The Structure of TIMIT
Like the Brown Corpus, which displays a balanced selection of text genres and sources, TIMIT includes a balanced selection of dialects, speakers, and materials. For each of eight dialect regions, 50 male and female speakers having a range of ages and educational backgrounds each read ten carefully chosen sentences. Two sentences, read by all speakers, were designed to bring out dialect variation:

	
a.		she had your dark suit in greasy wash water all year

b.		don't ask me to carry an oily rag like that


The remaining sentences were chosen to be phonetically rich, involving all phones (sounds) and a comprehensive range of diphones (phone bigrams). Additionally, the design strikes a balance between multiple speakers saying the same sentence in order to permit comparison across speakers, and having a large range of sentences covered by the corpus to get maximal coverage of diphones. Five of the sentences read by each speaker are also read by six other speakers (for comparability). The remaining three sentences read by each speaker were unique to that speaker (for coverage).
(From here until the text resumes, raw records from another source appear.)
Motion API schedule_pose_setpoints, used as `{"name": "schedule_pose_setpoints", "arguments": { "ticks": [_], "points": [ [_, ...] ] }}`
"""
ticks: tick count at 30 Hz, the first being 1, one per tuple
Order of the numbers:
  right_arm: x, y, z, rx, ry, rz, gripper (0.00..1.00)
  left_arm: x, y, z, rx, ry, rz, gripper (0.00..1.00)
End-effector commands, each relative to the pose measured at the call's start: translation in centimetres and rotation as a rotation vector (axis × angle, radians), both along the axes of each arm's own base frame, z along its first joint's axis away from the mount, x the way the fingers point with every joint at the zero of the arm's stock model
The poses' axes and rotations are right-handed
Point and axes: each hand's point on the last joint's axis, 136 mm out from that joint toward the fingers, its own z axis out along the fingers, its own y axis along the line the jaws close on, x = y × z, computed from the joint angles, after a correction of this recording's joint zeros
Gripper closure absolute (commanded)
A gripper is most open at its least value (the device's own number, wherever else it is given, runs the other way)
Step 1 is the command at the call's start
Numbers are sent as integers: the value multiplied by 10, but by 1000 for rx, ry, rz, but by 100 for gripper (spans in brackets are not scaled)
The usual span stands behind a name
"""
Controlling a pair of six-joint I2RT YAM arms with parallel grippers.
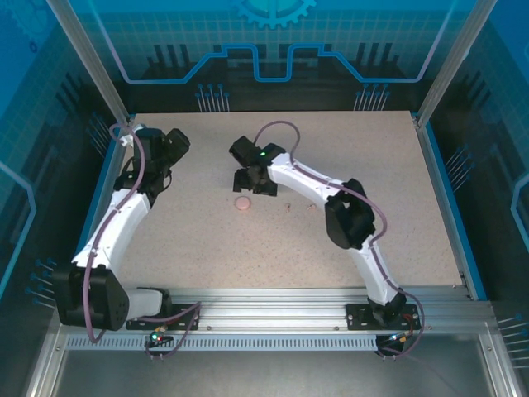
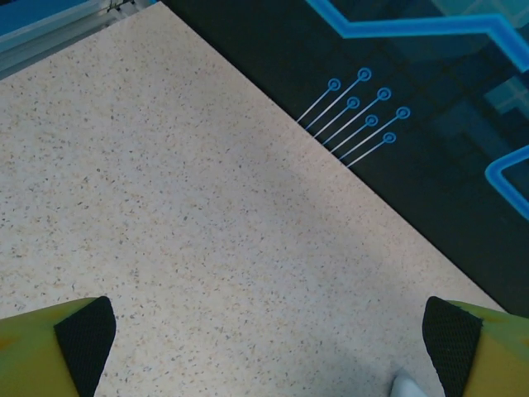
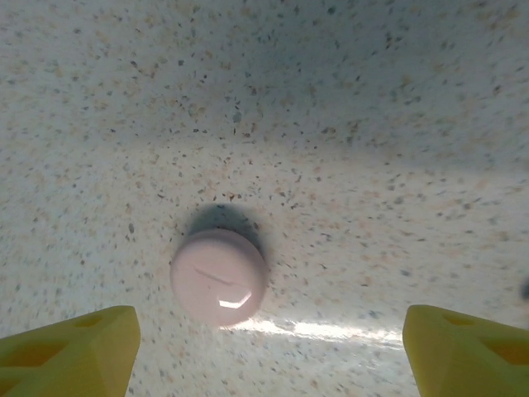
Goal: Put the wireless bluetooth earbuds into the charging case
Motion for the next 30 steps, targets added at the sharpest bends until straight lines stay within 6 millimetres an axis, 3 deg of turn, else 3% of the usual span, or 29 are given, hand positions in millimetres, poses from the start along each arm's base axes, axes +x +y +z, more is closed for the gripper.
{"name": "schedule_pose_setpoints", "arguments": {
  "ticks": [1,8,14,23,26,30],
  "points": [
    [-12,2,-15,-102,30,-103,18,-7,14,11,-28,-8,93,1],
    [-14,27,-35,-176,-17,-101,19,-15,11,-6,-81,46,86,1],
    [-12,24,-50,-203,-21,-157,22,-23,2,-2,-84,-41,20,1],
    [-9,31,-71,-204,-6,-166,29,-25,-6,-9,-103,-8,-22,1],
    [-10,28,-75,-218,6,-148,34,-24,-10,-10,-118,-7,-40,1],
    [-11,22,-74,-253,11,-55,49,-24,-18,-10,-122,7,-89,1]
  ]
}}
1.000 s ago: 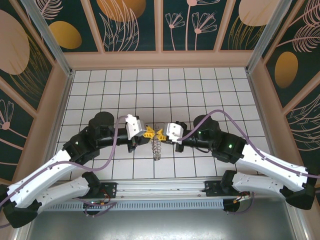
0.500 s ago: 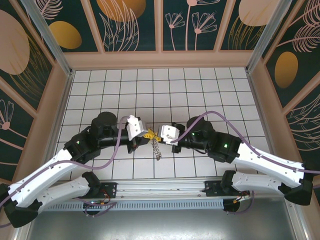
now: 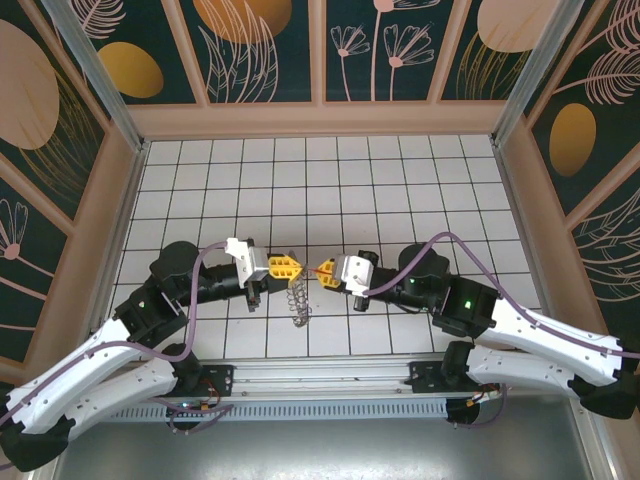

NLTK includes a sample from the TIMIT corpus. You can access its documentation in the usual way, using help(nltk.corpus.timit). Print nltk.corpus.timit.fileids() to see a list of the 160 recorded utterances in the corpus sample

In [14]:
import nltk
import regex as re

In [2]:
phonetic = nltk.corpus.timit.phones('dr1-fvmh0/sa1')

In [3]:
phonetic

['h#',
 'sh',
 'iy',
 'hv',
 'ae',
 'dcl',
 'y',
 'ix',
 'dcl',
 'd',
 'aa',
 'kcl',
 's',
 'ux',
 'tcl',
 'en',
 'gcl',
 'g',
 'r',
 'iy',
 's',
 'iy',
 'w',
 'aa',
 'sh',
 'epi',
 'w',
 'aa',
 'dx',
 'ax',
 'q',
 'ao',
 'l',
 'y',
 'ih',
 'ax',
 'h#']

In [4]:
timitdict = nltk.corpus.timit.transcription_dict()
timitdict['greasy'] + timitdict['wash'] + timitdict['water']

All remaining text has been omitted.